Work request
In the entries that follow, the line with "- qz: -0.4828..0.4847" opens the range and the line with "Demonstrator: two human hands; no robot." closes it; repeat that range exactly, both lines included.

Recorded information
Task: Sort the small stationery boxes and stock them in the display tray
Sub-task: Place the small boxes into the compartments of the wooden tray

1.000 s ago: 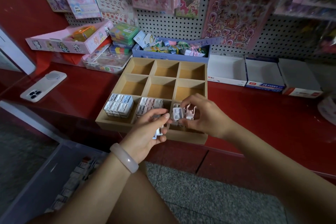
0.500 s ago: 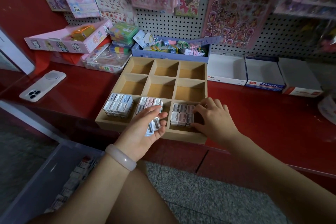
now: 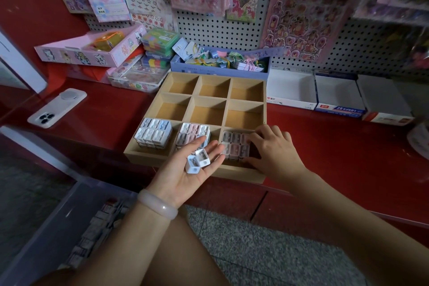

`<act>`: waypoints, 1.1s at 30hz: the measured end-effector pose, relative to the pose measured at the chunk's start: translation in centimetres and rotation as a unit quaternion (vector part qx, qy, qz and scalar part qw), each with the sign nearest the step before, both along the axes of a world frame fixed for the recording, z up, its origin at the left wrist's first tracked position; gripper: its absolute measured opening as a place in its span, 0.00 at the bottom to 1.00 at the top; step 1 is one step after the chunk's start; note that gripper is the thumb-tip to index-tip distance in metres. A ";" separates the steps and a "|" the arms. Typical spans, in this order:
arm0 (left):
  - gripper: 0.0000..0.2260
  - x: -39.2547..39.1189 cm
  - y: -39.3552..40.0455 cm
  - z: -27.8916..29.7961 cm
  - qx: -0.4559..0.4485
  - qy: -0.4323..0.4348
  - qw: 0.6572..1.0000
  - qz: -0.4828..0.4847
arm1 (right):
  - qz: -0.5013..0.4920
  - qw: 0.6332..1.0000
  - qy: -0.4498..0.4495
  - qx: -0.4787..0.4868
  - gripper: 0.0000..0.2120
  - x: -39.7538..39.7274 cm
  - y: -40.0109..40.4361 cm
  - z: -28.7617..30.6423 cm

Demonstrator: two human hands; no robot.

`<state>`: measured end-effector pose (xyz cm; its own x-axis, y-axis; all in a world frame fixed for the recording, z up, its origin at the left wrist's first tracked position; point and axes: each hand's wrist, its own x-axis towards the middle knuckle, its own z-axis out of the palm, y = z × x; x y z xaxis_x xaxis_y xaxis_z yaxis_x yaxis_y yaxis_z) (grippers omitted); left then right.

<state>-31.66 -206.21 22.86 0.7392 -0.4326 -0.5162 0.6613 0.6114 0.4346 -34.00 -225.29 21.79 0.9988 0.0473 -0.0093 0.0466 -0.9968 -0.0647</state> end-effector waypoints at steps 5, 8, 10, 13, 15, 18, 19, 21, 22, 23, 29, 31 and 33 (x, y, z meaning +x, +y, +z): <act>0.17 0.0 0.1 -0.1 0.002 -0.002 1.000 -0.005 | -0.010 1.000 -0.003 -0.002 0.21 -0.4 0.2 0.1; 0.21 0.0 0.0 -0.1 0.004 -0.003 1.000 -0.010 | -0.005 1.000 0.007 0.003 0.19 -0.4 0.4 0.1; 0.23 0.0 0.0 -0.2 0.005 -0.007 1.000 -0.012 | 0.002 1.000 0.016 -0.001 0.18 -0.3 0.3 0.1; 0.24 0.0 0.1 -0.2 0.004 -0.011 1.000 -0.010 | 0.004 1.000 0.023 -0.013 0.19 -0.3 0.1 0.2; 0.23 -0.1 0.1 -0.2 0.004 -0.012 1.000 -0.011 | -0.007 1.000 0.019 -0.016 0.21 -0.3 0.1 0.3; 0.20 -0.2 0.0 -0.3 0.009 -0.009 1.000 -0.013 | -0.018 0.999 0.014 -0.026 0.24 -0.1 0.2 0.1; 0.19 -0.2 0.0 -0.3 0.010 -0.008 1.000 -0.013 | -0.019 0.999 0.013 -0.028 0.24 0.0 0.3 0.0; 0.18 -0.1 0.0 -0.2 0.012 -0.008 1.000 -0.014 | -0.016 0.999 0.008 -0.026 0.24 0.0 0.4 -0.1; 0.18 -0.1 0.0 -0.2 0.013 -0.008 1.000 -0.014 | -0.014 1.000 0.004 -0.024 0.24 -0.1 0.4 -0.1; 0.18 -0.1 0.1 -0.2 0.013 -0.008 1.000 -0.014 | -0.012 1.000 0.003 -0.023 0.23 -0.1 0.4 0.0; 0.19 -0.1 -0.1 0.0 0.015 -0.004 1.000 -0.013 | -0.005 0.999 0.008 -0.040 0.24 -0.1 0.2 0.1; 0.17 -0.1 -0.1 -0.1 0.018 -0.002 1.000 -0.013 | -0.003 0.999 0.010 -0.047 0.24 0.0 0.3 0.2; 0.17 -0.2 -0.1 0.0 0.020 -0.002 1.000 -0.016 | 0.000 0.999 0.011 -0.052 0.24 0.1 0.4 0.1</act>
<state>-31.82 -206.31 22.87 0.7274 -0.4344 -0.5312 0.6783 0.5727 0.4604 -33.86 -224.89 21.91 0.9983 0.0447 -0.0369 0.0461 -0.9982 0.0380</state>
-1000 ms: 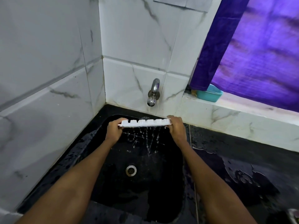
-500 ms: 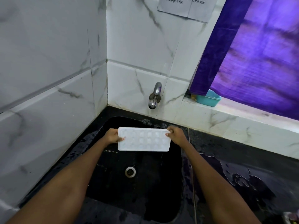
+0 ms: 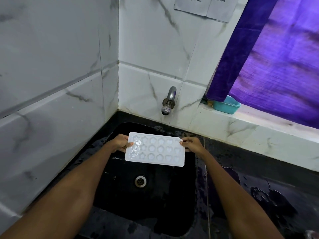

Task output
  - qz: -0.4828..0.4847
arm1 (right):
  - qz: -0.5013..0.4920
  - qw: 0.6332..1.0000
  - qy: -0.4498..0.4495
  - qx: -0.4787..0.4868
  - gripper: 0.0000..0.2120
  - x: -39.7538..39.7274 cm
  - y: -40.0109..40.4361 cm
  - z: -28.7617..30.6423 cm

Demonstrator: two human hands; no robot.

Work on the answer is now done.